SpinLock v.s. Mutex v.s. Atomics

Spinlock v.s. Mutex

Both manage a limited resource. I’ll first describe difference between binary semaphore (mutex) and spin lock.

Spin locks perform a busy wait – i.e. it keeps running loop:

while (try_acquire_resource ());
...
release();

It performs very lightweight locking/unlocking but if the locking thread will be preempted by other which will try to access the same resouce the second one will simply try to acquitre resource untill it run out of it CPU quanta.

On the other hand mutex behave more like:

if (!try_lock()) {
    add_to_waiting_queue ();
    wait();
}
...
process *p = get_next_process_from_waiting_queue ();
p->wakeUp ();   

Hence if the thread will try to acquire blocked resource it will be suspended till it will be avaible for it. Locking/unlocking is much more heavy but the waiting is ‘free’ and ‘fair’.

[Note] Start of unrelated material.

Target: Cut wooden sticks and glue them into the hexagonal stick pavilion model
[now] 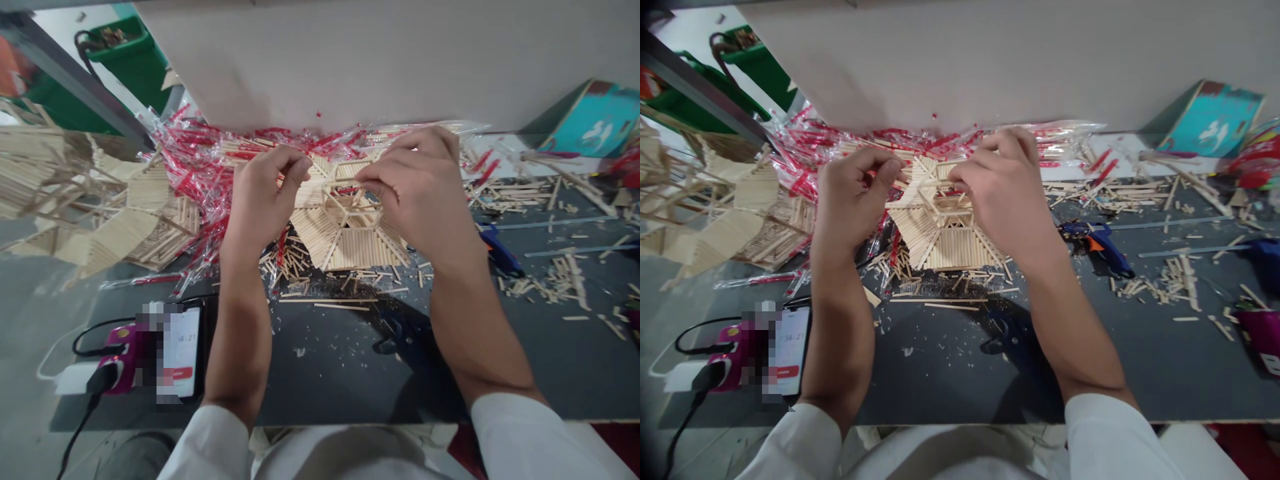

Semaphore is a lock that is allowed to be used multiple (known from initialization) number of times – for example 3 threads are allowed to simultainusly hold the resource but no more. It is used for example in producer/consumer problem or in general in queues:

P(resources_sem)
resource = resources.pop()
...
resources.push(resources)
V(resources_sem)

 

Comparing the performance of atomic, spinlock and mutex

I was curious in benchmark of different synchronization mechanisms: atomic, spinlock, mutex.

Without synchronization

#include <future>
#include <iostream>

volatile int value = 0;

int loop(bool inc, int limit) {
  std::cout << "Started " << inc << " " << limit << std::endl;
  for (int i = 0; i < limit; ++i) {
    if (inc) { 
      ++value;
    } else {
      --value;
    }
  }
  return 0;
}

int main() {
  auto f = std::async(std::launch::async, std::bind(loop, true, 20000000));
  loop(false, 10000000);
  f.wait();
  std::cout << value << std::endl;
}

Compiling via clang:

clang++ -std=c++11 -stdlib=libc++ -O3 -o test test.cpp && time ./test

Run:

SSttaarrtteedd  10  2100000000000000

11177087

real    0m0.070s
user    0m0.089s
sys 0m0.002s

Obviously, the increment and decrement operations aren’t atomic, and the value variable contains garbage at the end.

LOCK

#include <future>
#include <iostream>

volatile int value = 0;

int loop(bool inc, int limit) {
  std::cout << "Started " << inc << " " << limit << std::endl;
  for (int i = 0; i < limit; ++i) {
    if (inc) { 
      asm("LOCK");
      ++value;
    } else {
      asm("LOCK");
      --value;
    }
  }
  return 0;
}

int main() {
  auto f = std::async(std::launch::async, std::bind(loop, true, 20000000));
  loop(false, 10000000);
  f.wait();
  std::cout << value << std::endl;
} 

Run:

SSttaarrtteedd  10  2000000100000000

10000000

real    0m0.481s
user    0m0.779s
sys 0m0.005s

Now value has the correct value at the end, but, of course, this is a dirty non-portable hack for x86 only. For example, this code works for me only if compiled with -O3. Otherwise it crashes with “illegal instruction” because the compiler injects extra stuff between the LOCK instruction and the following increment or decrement.

Atomic

#include <future>
#include <iostream>
#include "boost/interprocess/detail/atomic.hpp"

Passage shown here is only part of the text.